Free hemoglobin induction of pulmonary vascular disease: Evidence for an inflammatory mechanism

Laboratory of Biochemistry and Vascular Biology, Office of Blood Research and Review, Center for Biologics Evaluation and Research, U.S. Food and Drug Administration, Bethesda, MD, USA.
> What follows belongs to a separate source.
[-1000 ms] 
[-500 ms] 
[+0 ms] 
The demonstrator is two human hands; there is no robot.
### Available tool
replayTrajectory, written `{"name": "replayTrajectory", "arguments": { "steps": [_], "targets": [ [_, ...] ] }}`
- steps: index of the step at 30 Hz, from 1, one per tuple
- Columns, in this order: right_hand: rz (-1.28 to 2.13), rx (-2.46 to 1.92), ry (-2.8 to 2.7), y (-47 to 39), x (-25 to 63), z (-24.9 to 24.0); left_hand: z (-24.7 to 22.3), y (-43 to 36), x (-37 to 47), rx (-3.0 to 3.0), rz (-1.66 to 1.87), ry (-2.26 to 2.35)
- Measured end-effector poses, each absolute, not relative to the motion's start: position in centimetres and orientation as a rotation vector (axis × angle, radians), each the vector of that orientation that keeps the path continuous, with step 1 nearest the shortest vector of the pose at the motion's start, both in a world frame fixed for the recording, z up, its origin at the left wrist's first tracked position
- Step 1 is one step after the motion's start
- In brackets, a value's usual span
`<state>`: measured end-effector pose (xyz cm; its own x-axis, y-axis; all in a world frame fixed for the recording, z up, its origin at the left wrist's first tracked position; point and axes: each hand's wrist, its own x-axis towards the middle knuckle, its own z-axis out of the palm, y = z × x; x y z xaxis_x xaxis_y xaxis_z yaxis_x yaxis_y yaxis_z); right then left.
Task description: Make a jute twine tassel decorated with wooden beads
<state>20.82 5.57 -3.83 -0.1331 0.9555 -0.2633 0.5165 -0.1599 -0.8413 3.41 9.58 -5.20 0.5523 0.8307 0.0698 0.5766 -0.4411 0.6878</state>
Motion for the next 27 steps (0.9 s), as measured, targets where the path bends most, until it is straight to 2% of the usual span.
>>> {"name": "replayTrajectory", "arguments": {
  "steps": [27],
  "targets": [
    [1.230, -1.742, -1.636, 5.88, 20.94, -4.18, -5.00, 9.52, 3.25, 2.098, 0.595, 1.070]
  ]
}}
AJP Lung Cellular and Molecular Physiology (Impact Factor: 4.08). 06/2012; 303(4):L312-26. DOI: 10.1152/ajplung.00074.2012
Source: PubMed


Cell-free hemoglobin (Hb) exposure may be a pathogenic mediator in the development of pulmonary arterial hypertension (PAH), and when combined with chronic hypoxia the potential for exacerbation of PAH and vascular remodeling is likely more pronounced. We hypothesized that Hb may contribute to hypoxia-driven PAH collectively as a prooxidant, inflammatory, and nitric oxide (NO) scavenger. Using programmable micropump technology, we exposed male Sprague-Dawley rats housed under room air or hypoxia to 12 or 30 mg per day Hb for 3, 5, and 7 wk. Blood pressure, cardiac output, right ventricular hypertrophy, and indexes of pulmonary vascular remodeling were evaluated. Additionally, markers of oxidative stress, NO bioavailability and inflammation were determined. Hb increased pulmonary arterial (PA) pressure, pulmonary vessel wall stiffening, and right heart hypertrophy with temporal and dose dependence in both room air and hypoxic cohorts. Hb induced a modest increase in plasma oxidative stress markers (malondialdehyde and 4-hydroxynonenal), no change in NO bioavailability, and increased lung ICAM protein expression. Treatment with the antioxidant Tempol attenuated Hb-induced pulmonary arterial wall thickening, but not PA pressures or ICAM expression. Chronic exposure to low plasma Hb concentrations (range = 3-10 μM) lasting up to 7 wk in rodents induces pulmonary vascular disease via inflammation and to a lesser extent by Hb-mediated oxidation. Tempol demonstrated a modest effect on the attenuation of Hb-induced pulmonary vascular disease. NO bioavailability was found to be of minimal importance in this model.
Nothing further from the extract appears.